* [Task objective]
Using the data below, set down every line from the one containing "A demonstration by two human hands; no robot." through the one containing "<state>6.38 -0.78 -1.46", inclusive and unchanged. Pictures are to be skipped.

[Data extract — start]

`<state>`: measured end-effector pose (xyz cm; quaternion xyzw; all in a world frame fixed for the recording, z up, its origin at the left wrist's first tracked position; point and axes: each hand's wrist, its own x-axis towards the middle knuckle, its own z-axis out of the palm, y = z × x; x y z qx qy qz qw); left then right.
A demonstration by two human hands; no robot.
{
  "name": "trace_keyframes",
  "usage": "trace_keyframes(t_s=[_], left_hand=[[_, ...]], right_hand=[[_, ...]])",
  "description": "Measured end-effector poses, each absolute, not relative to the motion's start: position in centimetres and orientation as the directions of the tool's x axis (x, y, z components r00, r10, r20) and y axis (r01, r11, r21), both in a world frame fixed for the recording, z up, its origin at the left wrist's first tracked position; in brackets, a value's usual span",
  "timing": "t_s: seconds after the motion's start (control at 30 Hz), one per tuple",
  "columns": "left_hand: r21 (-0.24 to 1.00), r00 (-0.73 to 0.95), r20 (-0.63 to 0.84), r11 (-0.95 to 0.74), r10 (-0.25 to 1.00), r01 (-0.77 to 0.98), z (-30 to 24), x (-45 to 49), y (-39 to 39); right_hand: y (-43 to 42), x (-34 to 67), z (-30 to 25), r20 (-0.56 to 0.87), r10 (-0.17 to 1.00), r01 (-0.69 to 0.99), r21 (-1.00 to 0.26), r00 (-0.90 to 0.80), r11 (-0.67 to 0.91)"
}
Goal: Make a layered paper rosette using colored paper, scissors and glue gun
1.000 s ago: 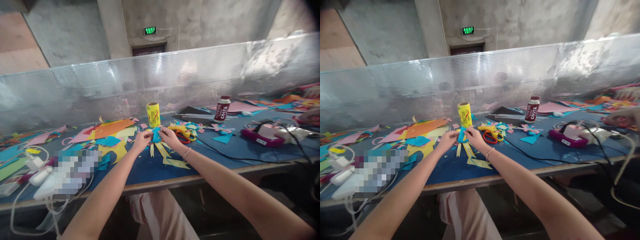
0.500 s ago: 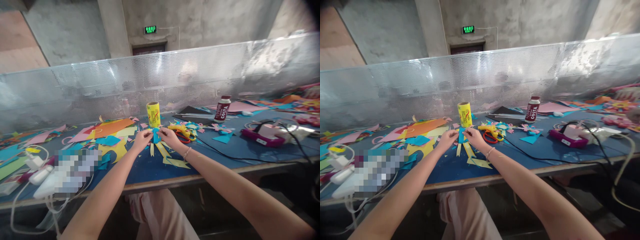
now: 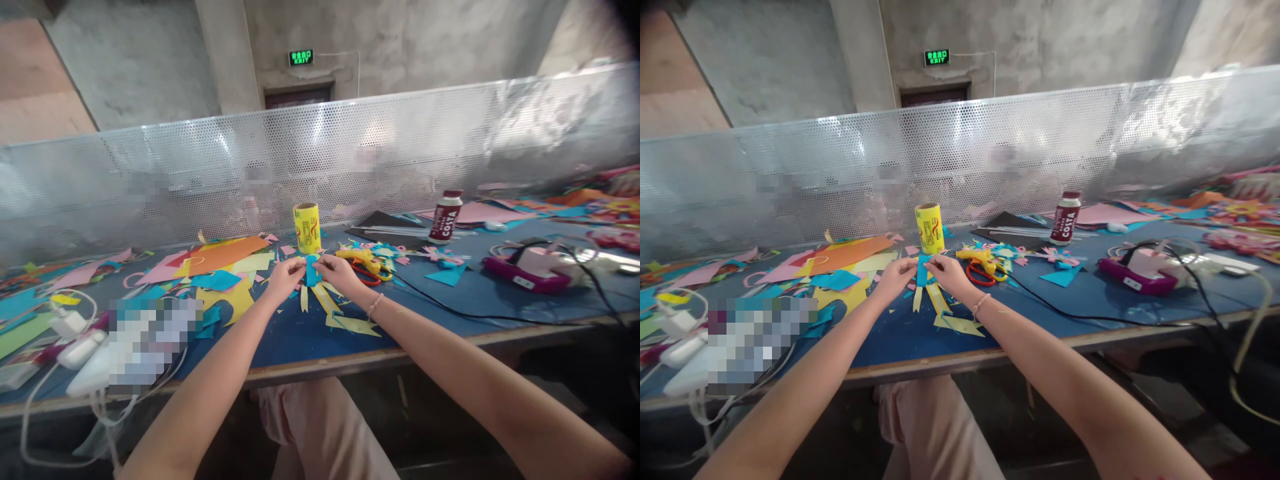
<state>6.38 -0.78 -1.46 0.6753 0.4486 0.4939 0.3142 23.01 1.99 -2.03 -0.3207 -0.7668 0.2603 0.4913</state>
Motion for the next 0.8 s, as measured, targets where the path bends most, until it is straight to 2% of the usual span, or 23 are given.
trace_keyframes(t_s=[0.5,0.8], left_hand=[[0.852,0.171,0.401,-0.435,0.900,0.292,-1.26,6.36,-0.80],[0.790,0.134,0.477,-0.490,0.869,0.369,-1.07,6.48,-1.00]], right_hand=[[2.12,23.19,-1.87,0.561,0.767,0.224,-0.741,-0.311,0.633],[2.10,23.28,-1.90,0.556,0.785,0.094,-0.797,-0.273,0.597]])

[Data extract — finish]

* [Answer to the problem]
A demonstration by two human hands; no robot.
{
  "name": "trace_keyframes",
  "usage": "trace_keyframes(t_s=[_], left_hand=[[_, ...]], right_hand=[[_, ...]])",
  "description": "Measured end-effector poses, each absolute, not relative to the motion's start: position in centimetres and orientation as the directions of the tool's x axis (x, y, z components r00, r10, r20) and y axis (r01, r11, r21), both in a world frame fixed for the recording, z up, its origin at the left wrist's first tracked position; in brackets, a value's usual span",
  "timing": "t_s: seconds after the motion's start (control at 30 Hz), one per tuple",
  "columns": "left_hand: r21 (-0.24 to 1.00), r00 (-0.73 to 0.95), r20 (-0.63 to 0.84), r11 (-0.95 to 0.74), r10 (-0.25 to 1.00), r01 (-0.77 to 0.98), z (-30 to 24), x (-45 to 49), y (-39 to 39); right_hand: y (-43 to 42), x (-34 to 67), z (-30 to 25), r20 (-0.56 to 0.87), r10 (-0.17 to 1.00), r01 (-0.69 to 0.99), r21 (-1.00 to 0.26), r00 (-0.90 to 0.80), r11 (-0.67 to 0.91)"
}
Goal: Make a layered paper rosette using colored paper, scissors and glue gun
1.000 s ago: 
0.500 s ago: 
now: 
<state>6.38 -0.78 -1.46 0.6753 0.4486 0.4939 0.3142 23.01 1.99 -2.03 -0.3207 -0.7668 0.2603 0.4913</state>

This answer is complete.